After being informed that his Brother had been hospitalised, Michael Schumacher began to panick. He was visibly upset as his car swayed back and forth down pit straight. Hanson overtook him and then without any apparent reason, ran Michael off the track. She then stopped, debarked the vehicle, then took off on foot chasing Schumacher away from his dusty Ferrari, across the track and out of the Circuit.
"AND DON'T COME BACK YOU #%!^?@* NAZI!!!" This was Hanson's immediate response to the quick exit. "We don't need people like you. We don't need youse. All you Nazis, Asians and any other immigrants, GO HOME. The people of MY country don't want you."

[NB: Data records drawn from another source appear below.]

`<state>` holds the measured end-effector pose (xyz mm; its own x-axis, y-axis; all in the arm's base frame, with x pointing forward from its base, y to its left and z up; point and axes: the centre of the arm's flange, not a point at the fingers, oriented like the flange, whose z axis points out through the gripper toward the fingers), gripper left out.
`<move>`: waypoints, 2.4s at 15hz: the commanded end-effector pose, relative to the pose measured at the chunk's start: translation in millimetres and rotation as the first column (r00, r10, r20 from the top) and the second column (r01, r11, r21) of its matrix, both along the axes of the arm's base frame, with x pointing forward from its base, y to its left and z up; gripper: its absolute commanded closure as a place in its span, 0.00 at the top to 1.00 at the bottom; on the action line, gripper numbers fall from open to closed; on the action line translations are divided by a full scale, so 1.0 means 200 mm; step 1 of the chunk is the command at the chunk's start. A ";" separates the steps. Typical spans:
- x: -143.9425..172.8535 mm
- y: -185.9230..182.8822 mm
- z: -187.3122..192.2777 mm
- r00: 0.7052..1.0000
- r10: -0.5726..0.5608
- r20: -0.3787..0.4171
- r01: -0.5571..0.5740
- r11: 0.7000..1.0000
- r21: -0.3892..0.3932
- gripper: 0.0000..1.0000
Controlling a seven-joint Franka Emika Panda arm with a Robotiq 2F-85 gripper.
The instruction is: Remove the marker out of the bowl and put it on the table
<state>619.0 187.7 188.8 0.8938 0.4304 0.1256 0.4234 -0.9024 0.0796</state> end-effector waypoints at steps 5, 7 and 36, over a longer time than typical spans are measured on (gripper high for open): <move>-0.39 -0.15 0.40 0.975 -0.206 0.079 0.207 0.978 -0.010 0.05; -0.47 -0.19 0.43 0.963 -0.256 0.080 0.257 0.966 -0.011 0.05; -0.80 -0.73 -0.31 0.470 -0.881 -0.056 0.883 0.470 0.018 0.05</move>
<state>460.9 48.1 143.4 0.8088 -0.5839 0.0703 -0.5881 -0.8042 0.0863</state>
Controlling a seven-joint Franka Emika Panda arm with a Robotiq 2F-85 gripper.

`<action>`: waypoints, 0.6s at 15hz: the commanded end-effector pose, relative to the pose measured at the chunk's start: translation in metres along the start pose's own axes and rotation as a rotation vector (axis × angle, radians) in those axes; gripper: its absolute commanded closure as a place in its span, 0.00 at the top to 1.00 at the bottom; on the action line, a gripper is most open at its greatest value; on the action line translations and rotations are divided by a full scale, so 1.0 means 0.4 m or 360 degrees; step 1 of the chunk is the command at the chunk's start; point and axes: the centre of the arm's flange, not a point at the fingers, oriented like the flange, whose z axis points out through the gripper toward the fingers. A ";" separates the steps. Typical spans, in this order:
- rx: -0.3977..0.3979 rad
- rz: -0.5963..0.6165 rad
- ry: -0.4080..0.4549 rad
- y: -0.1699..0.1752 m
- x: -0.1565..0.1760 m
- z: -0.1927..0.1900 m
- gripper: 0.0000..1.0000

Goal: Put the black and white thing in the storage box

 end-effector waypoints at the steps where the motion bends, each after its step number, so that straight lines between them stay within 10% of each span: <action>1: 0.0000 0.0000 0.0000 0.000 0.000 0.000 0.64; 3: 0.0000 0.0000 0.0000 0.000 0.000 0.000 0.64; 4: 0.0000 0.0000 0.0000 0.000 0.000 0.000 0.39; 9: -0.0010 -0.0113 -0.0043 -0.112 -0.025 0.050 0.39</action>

Jacques Villeneuve, with no-one else left in the race, went on to win in convincing style, his first Chinese Checkered Flag.
Jacques belched the Canadian National Anthem triumphantly as he made his way out onto the presentation stage. Unfortunately, though, there was no-one left in the circuit. They were apparently dealing with a certain Australian loud-mouth who earlier had caused some controversy. The Coroner would not comment on her condition, but Australian supporters, were most visibly upset.
Michael Schumacher is still yet to be found and it is feared that Mika Salo has been taken hostage in Mongolia due to a certain incident during practise for the Inaugural Grand Prix.
There was further vile news for the future of the Chinese Grand Prix yesterday when it was announced that Wally From Fairstar "We Want Your Business Today" would no longer be sponsoring the race. With this debarcle, it is almost certain that this most exciting circuit will be overlooked next year for the supposedly improved Ethiopian circuit. One must certainly hope so.